### What you have to do
The word "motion" may appear in lines of the data; say how many such lines there are, with nothing beyond the number.
*** Opening Available data ***
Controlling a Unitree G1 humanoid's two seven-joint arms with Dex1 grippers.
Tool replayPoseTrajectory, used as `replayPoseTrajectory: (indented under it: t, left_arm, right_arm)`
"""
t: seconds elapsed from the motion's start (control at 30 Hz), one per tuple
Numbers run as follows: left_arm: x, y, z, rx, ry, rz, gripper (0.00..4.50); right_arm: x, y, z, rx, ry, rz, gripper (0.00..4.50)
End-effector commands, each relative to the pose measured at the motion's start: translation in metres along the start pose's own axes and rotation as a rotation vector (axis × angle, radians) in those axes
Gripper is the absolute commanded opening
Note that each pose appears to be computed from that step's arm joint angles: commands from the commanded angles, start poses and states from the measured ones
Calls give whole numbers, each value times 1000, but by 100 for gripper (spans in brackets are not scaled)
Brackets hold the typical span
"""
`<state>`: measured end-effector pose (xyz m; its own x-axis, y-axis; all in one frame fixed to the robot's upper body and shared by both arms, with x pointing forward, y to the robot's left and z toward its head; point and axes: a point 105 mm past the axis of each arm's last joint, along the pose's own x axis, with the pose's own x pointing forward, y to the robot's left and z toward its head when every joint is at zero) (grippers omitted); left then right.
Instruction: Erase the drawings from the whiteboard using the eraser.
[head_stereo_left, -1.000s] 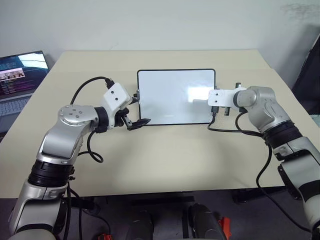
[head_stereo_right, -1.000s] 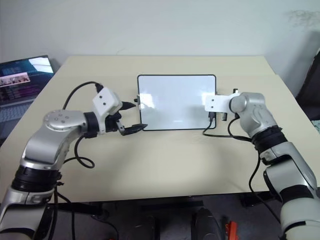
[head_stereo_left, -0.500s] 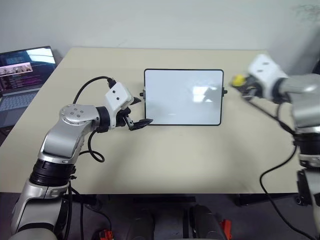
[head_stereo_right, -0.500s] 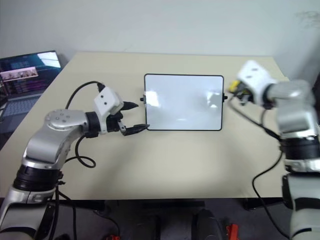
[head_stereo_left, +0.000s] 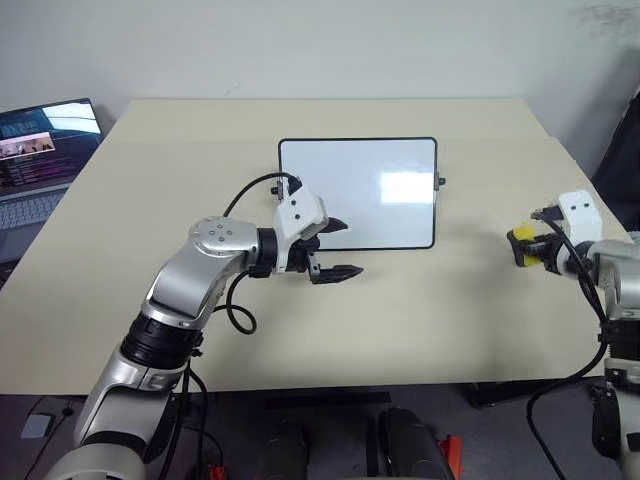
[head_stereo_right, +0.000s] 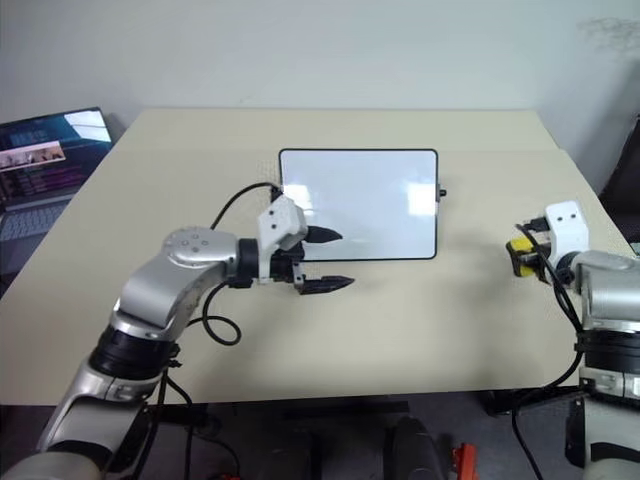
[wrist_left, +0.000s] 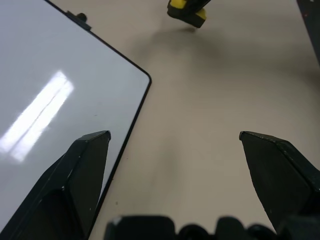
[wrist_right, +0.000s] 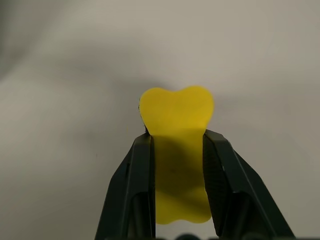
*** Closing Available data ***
### Task output
2